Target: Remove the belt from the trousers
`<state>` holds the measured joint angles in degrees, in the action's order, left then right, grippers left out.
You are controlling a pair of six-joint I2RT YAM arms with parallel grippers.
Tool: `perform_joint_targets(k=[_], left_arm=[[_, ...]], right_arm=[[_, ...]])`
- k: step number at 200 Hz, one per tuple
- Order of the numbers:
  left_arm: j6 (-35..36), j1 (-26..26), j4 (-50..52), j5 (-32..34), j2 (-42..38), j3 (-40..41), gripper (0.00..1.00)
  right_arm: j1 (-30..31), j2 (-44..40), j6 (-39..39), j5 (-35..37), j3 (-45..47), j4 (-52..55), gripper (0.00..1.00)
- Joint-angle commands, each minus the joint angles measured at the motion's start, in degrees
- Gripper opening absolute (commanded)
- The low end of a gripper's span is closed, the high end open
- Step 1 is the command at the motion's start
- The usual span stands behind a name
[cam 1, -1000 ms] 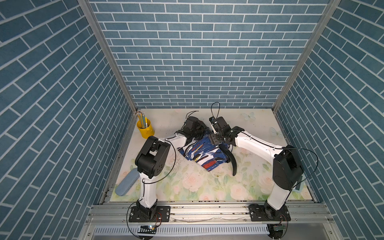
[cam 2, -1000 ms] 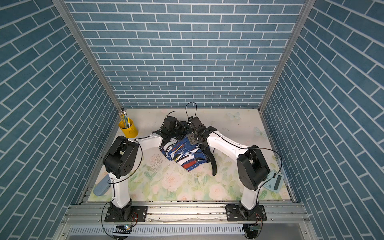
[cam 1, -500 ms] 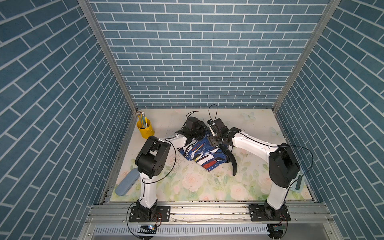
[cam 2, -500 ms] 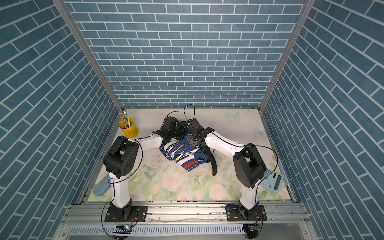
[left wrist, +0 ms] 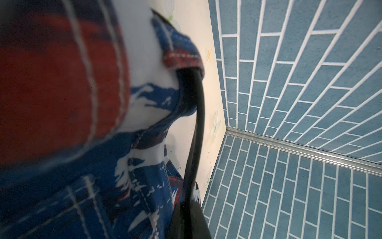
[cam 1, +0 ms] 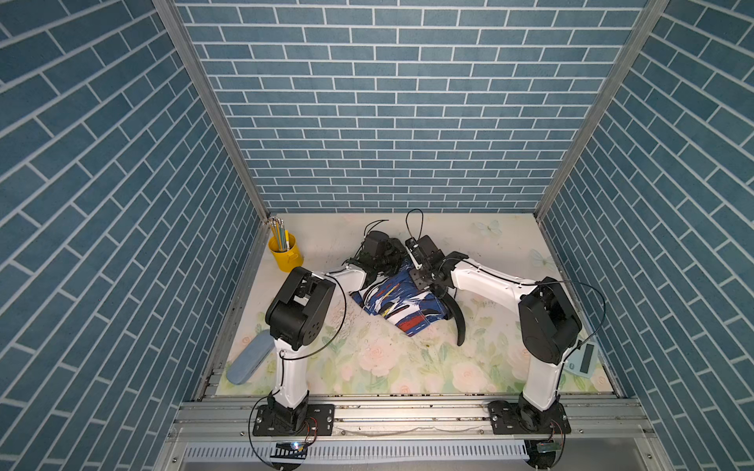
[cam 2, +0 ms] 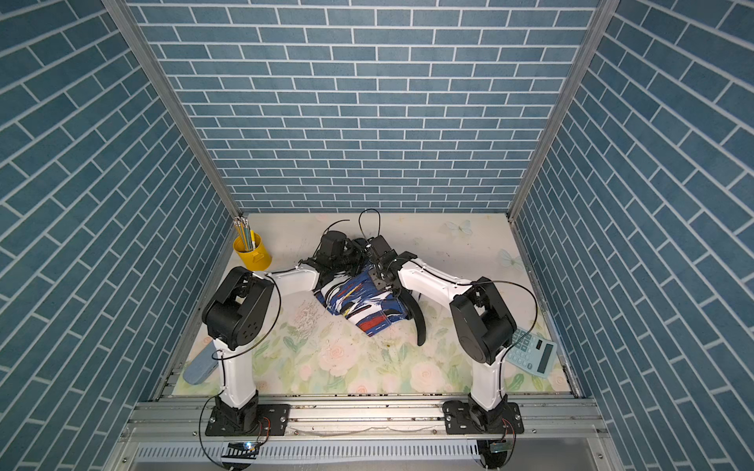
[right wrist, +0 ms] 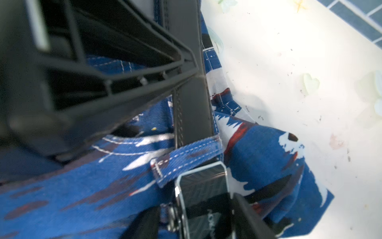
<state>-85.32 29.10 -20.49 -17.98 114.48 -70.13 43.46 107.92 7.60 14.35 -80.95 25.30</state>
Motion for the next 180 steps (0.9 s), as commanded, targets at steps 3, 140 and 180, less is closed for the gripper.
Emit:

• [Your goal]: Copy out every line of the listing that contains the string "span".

• [Answer to this problem]:
- The low end of a gripper's span is closed, the high end open
- The usual span stands behind a name

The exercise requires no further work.